Assistimos em 27 de Maio de 1890 a uma dessas procissões.
O dia estava tormentoso, o trovão ribombava e a chuva caía torrencialmente, transformando o largo em horroroso lamaceiro.
A multidão sofria resignadamente, a procissão seguia a custo e no vastíssimo acampamento eram aos milhares os guarda-chuvas, mantas e capotes das pessoas que não cabiam nas hospedarias, tabernas, tendas e botequins e das inúmeras que enchiam o templo.
Na procissão iam muitos homens de joelhos, alguns de costas!
Belas, elegantes raparigas, assim iam todas vestidas de branco (amortalhadas), tendo também o rosto velado por véus brancos, amparadas pelas mães, completamente vestidas de luto.
Uma delas ia já extenuada, porque, antes das sete voltas que dera ao templo, tinha vindo descalça desde a terra, distante algumas léguas, e outra, velhinha, de olhar insinuante e feições tristes, segurava a custo um grande guarda-chuva, ao mesmo tempo que outra mulher mais robusta auxiliava a desventurada, que com os joelhos se arrastava, deixando atrás de si um fundo sulco na lama luzidia!
Que aflição não teria sido a da infeliz criatura, ao fazer essa promessa, que podia originar-lhe a morte!

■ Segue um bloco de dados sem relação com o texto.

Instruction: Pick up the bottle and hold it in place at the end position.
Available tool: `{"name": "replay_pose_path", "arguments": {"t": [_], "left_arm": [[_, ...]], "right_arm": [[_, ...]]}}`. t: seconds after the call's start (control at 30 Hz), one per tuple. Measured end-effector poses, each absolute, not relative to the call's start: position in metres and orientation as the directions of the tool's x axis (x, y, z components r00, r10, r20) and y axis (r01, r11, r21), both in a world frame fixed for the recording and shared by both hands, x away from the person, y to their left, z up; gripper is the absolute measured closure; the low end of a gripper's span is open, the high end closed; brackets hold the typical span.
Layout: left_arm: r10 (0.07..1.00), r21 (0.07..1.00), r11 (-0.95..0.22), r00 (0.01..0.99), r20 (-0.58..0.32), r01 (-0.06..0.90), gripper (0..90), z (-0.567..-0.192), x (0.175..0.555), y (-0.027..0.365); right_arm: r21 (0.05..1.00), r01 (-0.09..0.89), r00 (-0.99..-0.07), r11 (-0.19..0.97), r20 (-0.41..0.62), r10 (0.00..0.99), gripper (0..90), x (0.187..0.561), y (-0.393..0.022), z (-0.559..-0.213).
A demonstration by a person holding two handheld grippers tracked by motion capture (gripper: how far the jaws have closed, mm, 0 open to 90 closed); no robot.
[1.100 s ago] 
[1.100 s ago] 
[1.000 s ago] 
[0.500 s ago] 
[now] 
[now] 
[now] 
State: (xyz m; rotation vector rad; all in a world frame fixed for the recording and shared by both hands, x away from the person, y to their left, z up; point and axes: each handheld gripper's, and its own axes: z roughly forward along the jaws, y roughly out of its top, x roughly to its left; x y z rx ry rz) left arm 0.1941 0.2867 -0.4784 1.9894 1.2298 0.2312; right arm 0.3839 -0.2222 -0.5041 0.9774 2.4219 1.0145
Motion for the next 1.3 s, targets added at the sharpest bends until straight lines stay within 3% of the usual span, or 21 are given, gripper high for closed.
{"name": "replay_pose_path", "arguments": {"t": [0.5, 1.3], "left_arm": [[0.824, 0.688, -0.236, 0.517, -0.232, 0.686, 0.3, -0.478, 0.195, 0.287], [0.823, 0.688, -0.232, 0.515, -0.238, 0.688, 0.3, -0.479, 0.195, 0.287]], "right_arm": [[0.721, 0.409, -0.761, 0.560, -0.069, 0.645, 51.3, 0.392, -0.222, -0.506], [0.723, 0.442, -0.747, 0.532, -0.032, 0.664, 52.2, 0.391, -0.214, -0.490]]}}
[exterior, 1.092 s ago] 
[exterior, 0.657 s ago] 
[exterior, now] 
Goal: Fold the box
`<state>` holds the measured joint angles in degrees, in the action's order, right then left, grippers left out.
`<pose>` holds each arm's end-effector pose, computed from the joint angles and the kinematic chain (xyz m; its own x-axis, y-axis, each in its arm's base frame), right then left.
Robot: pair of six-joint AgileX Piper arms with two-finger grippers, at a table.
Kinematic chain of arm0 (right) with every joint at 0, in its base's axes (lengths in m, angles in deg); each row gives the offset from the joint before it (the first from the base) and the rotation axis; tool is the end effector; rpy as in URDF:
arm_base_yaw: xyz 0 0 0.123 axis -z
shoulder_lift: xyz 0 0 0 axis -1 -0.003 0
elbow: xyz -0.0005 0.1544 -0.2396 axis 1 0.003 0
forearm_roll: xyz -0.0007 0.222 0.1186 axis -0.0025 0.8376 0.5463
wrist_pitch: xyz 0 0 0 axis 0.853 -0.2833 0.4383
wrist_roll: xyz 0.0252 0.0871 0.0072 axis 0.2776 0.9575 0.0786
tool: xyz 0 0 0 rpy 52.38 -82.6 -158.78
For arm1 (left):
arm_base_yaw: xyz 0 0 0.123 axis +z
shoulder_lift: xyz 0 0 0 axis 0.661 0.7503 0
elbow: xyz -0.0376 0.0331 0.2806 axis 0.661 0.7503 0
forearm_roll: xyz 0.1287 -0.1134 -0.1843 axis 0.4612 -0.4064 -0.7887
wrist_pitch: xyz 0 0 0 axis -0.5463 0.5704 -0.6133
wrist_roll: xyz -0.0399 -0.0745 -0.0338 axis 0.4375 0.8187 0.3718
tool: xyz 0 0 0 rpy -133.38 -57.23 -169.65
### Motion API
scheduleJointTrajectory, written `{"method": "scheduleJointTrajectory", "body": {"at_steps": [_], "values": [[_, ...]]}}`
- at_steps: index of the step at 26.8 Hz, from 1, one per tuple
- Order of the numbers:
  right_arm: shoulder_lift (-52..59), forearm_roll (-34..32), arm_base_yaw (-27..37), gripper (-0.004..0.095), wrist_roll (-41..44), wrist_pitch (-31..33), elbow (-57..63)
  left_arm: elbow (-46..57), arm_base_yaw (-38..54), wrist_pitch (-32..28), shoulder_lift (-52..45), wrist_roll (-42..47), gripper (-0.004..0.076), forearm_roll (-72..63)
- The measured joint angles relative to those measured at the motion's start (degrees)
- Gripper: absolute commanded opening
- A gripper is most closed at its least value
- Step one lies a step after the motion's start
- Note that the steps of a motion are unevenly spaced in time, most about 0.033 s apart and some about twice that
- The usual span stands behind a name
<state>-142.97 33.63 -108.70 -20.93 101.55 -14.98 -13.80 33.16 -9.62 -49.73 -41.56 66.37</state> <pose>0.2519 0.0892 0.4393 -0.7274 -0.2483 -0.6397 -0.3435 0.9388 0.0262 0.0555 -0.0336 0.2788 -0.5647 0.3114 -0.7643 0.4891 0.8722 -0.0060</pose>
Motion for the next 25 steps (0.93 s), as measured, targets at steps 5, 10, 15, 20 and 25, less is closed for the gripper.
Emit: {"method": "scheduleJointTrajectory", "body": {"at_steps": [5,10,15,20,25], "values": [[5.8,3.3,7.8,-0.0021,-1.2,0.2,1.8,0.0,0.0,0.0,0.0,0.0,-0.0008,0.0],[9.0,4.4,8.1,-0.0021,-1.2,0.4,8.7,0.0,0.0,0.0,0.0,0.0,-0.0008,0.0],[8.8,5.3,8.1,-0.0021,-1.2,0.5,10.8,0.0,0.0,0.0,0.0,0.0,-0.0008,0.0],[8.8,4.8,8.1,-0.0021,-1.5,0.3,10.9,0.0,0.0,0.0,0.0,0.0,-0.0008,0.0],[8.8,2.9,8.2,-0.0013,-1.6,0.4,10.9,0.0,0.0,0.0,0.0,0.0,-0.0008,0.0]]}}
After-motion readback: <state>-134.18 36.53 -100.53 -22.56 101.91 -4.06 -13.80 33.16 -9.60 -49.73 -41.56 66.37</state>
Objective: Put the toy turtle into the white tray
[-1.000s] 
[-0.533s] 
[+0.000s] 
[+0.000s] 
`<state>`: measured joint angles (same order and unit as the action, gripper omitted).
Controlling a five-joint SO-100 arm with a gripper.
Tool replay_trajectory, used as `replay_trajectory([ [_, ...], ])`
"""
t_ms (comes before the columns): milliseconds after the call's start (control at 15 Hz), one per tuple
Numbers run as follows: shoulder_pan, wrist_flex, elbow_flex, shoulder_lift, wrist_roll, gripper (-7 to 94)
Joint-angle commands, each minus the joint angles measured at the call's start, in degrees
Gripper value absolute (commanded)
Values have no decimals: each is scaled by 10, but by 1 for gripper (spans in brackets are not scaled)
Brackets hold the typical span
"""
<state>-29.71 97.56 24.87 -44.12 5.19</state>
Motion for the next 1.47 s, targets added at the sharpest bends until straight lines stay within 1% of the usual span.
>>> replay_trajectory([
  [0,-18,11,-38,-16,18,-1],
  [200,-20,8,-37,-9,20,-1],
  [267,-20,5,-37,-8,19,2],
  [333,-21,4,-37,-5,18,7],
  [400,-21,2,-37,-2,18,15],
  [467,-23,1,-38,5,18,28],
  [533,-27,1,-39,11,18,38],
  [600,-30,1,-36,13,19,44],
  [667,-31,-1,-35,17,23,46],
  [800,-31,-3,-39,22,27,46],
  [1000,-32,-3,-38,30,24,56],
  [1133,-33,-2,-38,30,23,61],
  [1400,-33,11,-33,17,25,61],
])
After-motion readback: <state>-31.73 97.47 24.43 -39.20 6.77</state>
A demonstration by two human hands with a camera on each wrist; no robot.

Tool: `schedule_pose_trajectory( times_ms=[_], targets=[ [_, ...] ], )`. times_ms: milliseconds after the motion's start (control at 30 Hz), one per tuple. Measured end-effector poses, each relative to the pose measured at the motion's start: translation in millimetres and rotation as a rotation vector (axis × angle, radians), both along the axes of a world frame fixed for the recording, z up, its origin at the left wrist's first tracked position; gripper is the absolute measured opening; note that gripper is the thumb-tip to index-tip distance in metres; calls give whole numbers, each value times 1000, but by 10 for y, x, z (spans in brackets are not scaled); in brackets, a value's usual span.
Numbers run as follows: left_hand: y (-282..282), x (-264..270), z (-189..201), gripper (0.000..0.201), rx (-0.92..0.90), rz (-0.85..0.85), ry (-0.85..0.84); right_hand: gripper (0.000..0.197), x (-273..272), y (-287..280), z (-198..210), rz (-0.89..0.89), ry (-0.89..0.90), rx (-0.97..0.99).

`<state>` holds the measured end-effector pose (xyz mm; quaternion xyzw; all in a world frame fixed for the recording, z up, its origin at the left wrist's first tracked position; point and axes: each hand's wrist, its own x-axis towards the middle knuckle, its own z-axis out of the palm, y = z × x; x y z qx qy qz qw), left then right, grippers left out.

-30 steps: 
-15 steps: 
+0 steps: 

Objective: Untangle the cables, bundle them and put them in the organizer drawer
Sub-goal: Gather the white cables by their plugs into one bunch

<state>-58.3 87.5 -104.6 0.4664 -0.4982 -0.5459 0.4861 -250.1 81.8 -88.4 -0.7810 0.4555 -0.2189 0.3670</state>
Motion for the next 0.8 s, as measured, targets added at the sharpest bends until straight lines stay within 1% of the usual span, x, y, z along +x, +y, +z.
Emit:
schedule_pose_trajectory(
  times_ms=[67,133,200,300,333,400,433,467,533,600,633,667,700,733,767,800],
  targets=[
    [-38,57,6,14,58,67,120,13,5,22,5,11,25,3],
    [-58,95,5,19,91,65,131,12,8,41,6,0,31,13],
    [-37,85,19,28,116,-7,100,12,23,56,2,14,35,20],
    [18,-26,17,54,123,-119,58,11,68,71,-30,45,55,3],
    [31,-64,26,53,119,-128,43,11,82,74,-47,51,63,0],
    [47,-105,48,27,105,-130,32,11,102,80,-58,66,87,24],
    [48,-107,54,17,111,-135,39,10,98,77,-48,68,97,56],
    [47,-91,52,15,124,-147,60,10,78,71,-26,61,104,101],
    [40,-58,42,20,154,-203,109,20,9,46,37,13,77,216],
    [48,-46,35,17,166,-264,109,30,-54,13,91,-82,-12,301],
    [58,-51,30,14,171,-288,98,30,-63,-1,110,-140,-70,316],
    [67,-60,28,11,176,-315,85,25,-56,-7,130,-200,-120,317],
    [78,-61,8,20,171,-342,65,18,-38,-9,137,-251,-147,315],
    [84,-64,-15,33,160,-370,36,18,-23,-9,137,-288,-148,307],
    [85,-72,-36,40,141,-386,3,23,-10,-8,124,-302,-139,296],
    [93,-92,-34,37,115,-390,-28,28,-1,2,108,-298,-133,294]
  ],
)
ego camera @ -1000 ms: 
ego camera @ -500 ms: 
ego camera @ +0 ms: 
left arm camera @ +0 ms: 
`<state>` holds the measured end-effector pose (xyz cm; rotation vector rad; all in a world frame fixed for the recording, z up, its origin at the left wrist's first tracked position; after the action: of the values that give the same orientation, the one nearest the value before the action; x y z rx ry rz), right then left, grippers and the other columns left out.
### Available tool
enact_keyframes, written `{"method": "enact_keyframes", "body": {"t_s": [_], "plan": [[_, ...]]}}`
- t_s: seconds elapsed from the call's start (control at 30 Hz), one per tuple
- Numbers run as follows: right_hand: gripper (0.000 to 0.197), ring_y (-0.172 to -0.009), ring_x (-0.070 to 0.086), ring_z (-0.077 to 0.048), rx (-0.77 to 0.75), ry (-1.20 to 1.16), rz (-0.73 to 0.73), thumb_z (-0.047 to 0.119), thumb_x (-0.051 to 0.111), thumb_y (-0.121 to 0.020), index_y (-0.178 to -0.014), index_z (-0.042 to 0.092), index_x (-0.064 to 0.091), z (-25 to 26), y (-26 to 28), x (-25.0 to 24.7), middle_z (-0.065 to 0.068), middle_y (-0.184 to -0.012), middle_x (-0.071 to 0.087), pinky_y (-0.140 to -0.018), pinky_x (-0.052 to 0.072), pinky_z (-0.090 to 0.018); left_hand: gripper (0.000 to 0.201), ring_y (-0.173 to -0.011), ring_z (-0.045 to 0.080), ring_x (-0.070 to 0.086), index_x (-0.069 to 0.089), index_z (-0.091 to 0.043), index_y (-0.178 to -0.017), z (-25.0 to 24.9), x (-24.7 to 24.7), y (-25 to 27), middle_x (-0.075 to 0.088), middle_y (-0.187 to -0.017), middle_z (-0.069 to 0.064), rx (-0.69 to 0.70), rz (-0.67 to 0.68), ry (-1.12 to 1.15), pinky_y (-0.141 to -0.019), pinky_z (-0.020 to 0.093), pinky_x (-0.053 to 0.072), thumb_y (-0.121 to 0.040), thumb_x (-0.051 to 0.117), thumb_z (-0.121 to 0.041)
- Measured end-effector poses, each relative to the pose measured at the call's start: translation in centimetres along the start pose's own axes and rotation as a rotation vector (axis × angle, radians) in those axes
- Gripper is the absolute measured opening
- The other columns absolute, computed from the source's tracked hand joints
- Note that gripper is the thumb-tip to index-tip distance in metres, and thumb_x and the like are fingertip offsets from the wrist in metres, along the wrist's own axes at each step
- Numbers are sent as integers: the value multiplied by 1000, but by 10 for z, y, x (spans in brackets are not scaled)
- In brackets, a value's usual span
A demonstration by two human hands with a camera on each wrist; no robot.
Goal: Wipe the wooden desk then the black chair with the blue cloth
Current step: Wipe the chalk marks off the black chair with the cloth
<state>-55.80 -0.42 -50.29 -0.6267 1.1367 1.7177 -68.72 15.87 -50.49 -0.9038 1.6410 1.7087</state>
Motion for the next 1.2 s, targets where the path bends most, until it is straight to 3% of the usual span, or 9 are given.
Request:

E, como esta, viam-se muitas, e não houve quem protestasse, se opusesse, em nome da razão e da humanidade, a tão cruéis suplícios e a procissão lá ia continuando, como um pesadelo, vagarosamente.
As filarmónicas e girândolas de foguetes, atroavam os ares, as folias entoavam músicas especiais, e o trovão continuava ribombando dos lados da Meimoa, aumentando assim a confusão.